Most UC is diagnosed at an early stage, and the purpose of early treatment of MIUC is to reduce the risk of disease recurrence or spread to other parts of the body. However, the recurrence rate and disease progression rate are high. More than 50% of MIUC patients will experience disease recurrence after radical surgery, requiring more postoperative treatment options. For patients with recurrence and metastatic cancer, the prognosis is poor. When systemic treatment is used, the median overall survival is about 12-24 months.
It is worth mentioning that CheckMate-274 is the first and only phase 3 trial, showing that in patients with muscle invasive urothelial carcinoma (MIUC) who are at high risk of recurrence after radical surgery, an immunotherapy is used for Adjuvant (postoperative) treatment reduces the risk of disease recurrence.
By transferring immunotherapy to the early stages of cancer, there is an opportunity to interrupt the course of the disease, reduce recurrence, and bring a better prognosis for patients. So far, Opdivo-based treatment programs have shown efficacy in 4 phase 3 clinical trials for the treatment of early-stage cancers, including adjuvant (postoperative) treatment of bladder cancer, melanoma, esophagus/gastroesophageal junction cancer, and non- Small Cell Lung Cancer.
Opdivo is a programmed death-1 (PD-1) immune checkpoint inhibitor, designed to uniquely use the body’s own immune system to help restore anti-tumor immunity by blocking the interaction between PD-1 and its ligands answer. Opdivo was the first to be approved in Japan in July 2014. It is the world’s first PD-1 immunotherapy approved for melanoma. By using the body’s own immune system to fight cancer, Opdivo has become an important treatment option for a variety of cancers.

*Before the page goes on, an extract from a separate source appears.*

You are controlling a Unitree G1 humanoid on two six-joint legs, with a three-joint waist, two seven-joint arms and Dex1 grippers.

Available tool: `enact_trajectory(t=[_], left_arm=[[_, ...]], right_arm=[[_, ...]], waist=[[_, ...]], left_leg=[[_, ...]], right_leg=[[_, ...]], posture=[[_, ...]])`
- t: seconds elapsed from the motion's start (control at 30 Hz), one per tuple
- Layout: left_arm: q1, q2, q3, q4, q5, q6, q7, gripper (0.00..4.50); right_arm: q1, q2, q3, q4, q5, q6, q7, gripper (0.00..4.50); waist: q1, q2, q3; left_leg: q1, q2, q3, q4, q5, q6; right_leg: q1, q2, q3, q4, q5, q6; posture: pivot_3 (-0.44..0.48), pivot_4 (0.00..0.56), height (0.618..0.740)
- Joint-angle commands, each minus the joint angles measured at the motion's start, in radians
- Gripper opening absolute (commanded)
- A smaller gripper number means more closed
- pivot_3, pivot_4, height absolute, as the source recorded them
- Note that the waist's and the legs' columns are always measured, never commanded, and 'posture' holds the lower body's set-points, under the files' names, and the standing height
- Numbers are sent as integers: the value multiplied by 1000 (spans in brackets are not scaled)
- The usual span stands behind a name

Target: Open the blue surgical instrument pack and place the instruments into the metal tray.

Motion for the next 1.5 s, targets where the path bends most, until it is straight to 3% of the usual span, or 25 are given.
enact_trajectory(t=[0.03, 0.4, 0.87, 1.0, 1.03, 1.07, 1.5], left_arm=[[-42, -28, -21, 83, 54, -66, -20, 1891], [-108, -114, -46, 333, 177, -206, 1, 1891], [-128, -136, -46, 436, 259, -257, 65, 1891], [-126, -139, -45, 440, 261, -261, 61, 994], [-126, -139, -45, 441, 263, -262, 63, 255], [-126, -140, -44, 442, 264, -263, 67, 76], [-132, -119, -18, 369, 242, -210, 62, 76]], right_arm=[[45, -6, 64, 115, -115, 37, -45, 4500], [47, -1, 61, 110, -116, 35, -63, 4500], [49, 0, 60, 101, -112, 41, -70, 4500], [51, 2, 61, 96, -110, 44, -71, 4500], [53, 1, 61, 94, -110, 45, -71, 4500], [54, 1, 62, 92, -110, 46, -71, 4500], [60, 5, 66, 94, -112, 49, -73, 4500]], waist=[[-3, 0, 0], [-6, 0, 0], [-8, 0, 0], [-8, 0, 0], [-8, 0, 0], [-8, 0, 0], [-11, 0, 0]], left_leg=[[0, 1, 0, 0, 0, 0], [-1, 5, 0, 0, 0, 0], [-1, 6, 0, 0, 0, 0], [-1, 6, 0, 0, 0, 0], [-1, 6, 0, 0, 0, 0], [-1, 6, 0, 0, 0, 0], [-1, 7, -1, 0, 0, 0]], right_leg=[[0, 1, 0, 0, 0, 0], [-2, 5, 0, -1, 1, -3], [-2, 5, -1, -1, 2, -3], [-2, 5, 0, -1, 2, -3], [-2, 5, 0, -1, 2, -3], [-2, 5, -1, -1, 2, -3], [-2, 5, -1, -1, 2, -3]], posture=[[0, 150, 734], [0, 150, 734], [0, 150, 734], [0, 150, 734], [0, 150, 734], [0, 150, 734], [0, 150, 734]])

In Japan, Ono Pharmaceutical launched Opdivo in September 2014 to treat unresectable melanoma. Since then, Opdivo has been approved in Japan for a variety of cancer indications, including:
(1) unresectable, advanced or recurrent non-small cell lung cancer;
(2) unresectable or metastatic renal cell carcinoma;
(3) recurrent Or refractory classic Hodgkin’s lymphoma;
(4) Recurrent or metastatic head and neck cancer;
(5) Unresectable advanced or recurrent gastric cancer that progressed after chemotherapy;
(6) Unable to progress after chemotherapy Resectable advanced or recurrent malignant pleural mesothelioma;
(7) adjuvant treatment of melanoma;
(8) unresectable advanced or recurrent esophageal cancer;
(9) unresectable advanced or recurrent microsatellite instability (MSI) -H) Colorectal cancer.
Ono Pharmaceuticals is the original developer of Opdivo. The company entered into a cooperation with Bristol-Myers Squibb in 2011 to authorize Bristol-Myers Squibb’s Opdivo development and commercialization rights except Japan, South Korea, and Taiwan. In July 2014, the two parties further expanded their strategic cooperation to develop and commercialize a variety of immunotherapies (including single-drug and combination therapies) for cancer patients in Japan, South Korea, and Taiwan. Up to now, Opdivo has been approved in more than 60 countries including Japan, South Korea, China, the United States and the European Union.